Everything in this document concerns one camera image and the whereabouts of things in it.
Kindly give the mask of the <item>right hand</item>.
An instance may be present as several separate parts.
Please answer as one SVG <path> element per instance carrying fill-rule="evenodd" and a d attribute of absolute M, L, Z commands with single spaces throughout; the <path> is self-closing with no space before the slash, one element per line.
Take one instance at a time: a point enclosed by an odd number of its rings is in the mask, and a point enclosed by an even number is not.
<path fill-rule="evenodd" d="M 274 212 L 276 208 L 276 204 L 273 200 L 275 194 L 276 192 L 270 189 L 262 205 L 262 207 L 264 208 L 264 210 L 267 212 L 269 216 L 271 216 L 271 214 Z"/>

# What the exercise asks
In the listing above, the lines from the one containing "Please answer as" through the last line are to be returned exactly.

# Output below
Please answer as one SVG <path> element per instance carrying fill-rule="evenodd" and a d attribute of absolute M, L, Z commands with single spaces throughout; the <path> is self-closing with no space before the slash, one element per line.
Take one instance at a time: a point enclosed by an odd number of its rings is in the mask, and a point enclosed by an even number is not.
<path fill-rule="evenodd" d="M 274 212 L 276 208 L 276 204 L 273 200 L 275 194 L 276 192 L 270 189 L 262 205 L 262 207 L 264 208 L 264 210 L 267 212 L 269 216 L 271 216 L 271 214 Z"/>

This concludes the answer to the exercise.